Saturday, November 20, 2004

Thought For The Day

An anonymous reader asked me to comment on a number of issues in the comments section of "Thought For The Day II" posted yesterday. At the risk of pissing off the only person who reads this stuff, I'll play along. I mean, I really have nothing better to do.

1) Gay Marriage From a legal perspective, I don't have a problem with gay marriage. More accurately, I find that the legally oriented (hah!) arguments against gay marriage are weak, poorly reasoned, ad hoc constructions. I don't buy the slippery slope argument that this will set a precedent in favour of legalizing polygamy, bestiality or incestuous marriages. On the other side of the coin, I don't support forcing religious organisations to perform religious rites that run contrary to traditionally held beliefs. (Not that anyone is seriously arguing that that would happen, at least not anyone credible that I know of. Please, feel free to enlighten me in the comments section below.) If a particular church or religious sect is willing to recognize gay marriage, it's entirely their business. Am I personally in favour or against gay marriage? This is the way I think about it: I am in favour of other people living their lives in whichever way they choose to, as long as their choices do not have an overtly negative impact on the way I choose to live my life. I don't feel that two men being married will have any effect on my own marriage, any more than The Raptors paying Vince Carter $10 million a year to put a ball through a hoop will have a negative effect on my finances. And I am not in favour of society making laws to curtail the liberty of others, based only on vague moralistic misgivings.
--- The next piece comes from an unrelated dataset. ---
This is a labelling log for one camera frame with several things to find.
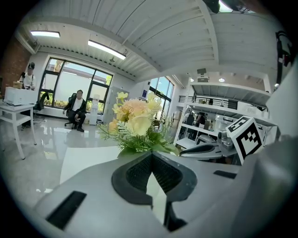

2)Stem Cell Research (Warning: This one gets unnecessarily nasty.) This is a needlessly contentious issue, in that stem cells exist in the tissues of adult humans as well as aborted fetuses. The research need not be carried out on the detritus of the abortion process, and for the time being it probably won't (at least not in Canada or the US). I guess you could argue that if you allowed research on stem cells regardless of the source then people who require the treatments derived from the research, who are morally opposed to abortion, might refuse the treatment altogether. Which is, in my humble opinion, their problem. (Same goes for Jehovah's Witnesses who refuse blood transfusions. Your needless early death is your problem, not mine.) I don't buy the argument that research conducted on the disgarded tissues of proto-toddlers will lead to a demand for abortions, any more than conducting scientific research using homicide victims will lead to a demand for homicide. I can't imagine a pregnant teenager feeling good about her decision to get a D&C under any circumstances, or feeling that she's somehow contributing to the greater good. So I say, damn the torpedos, full speed ahead.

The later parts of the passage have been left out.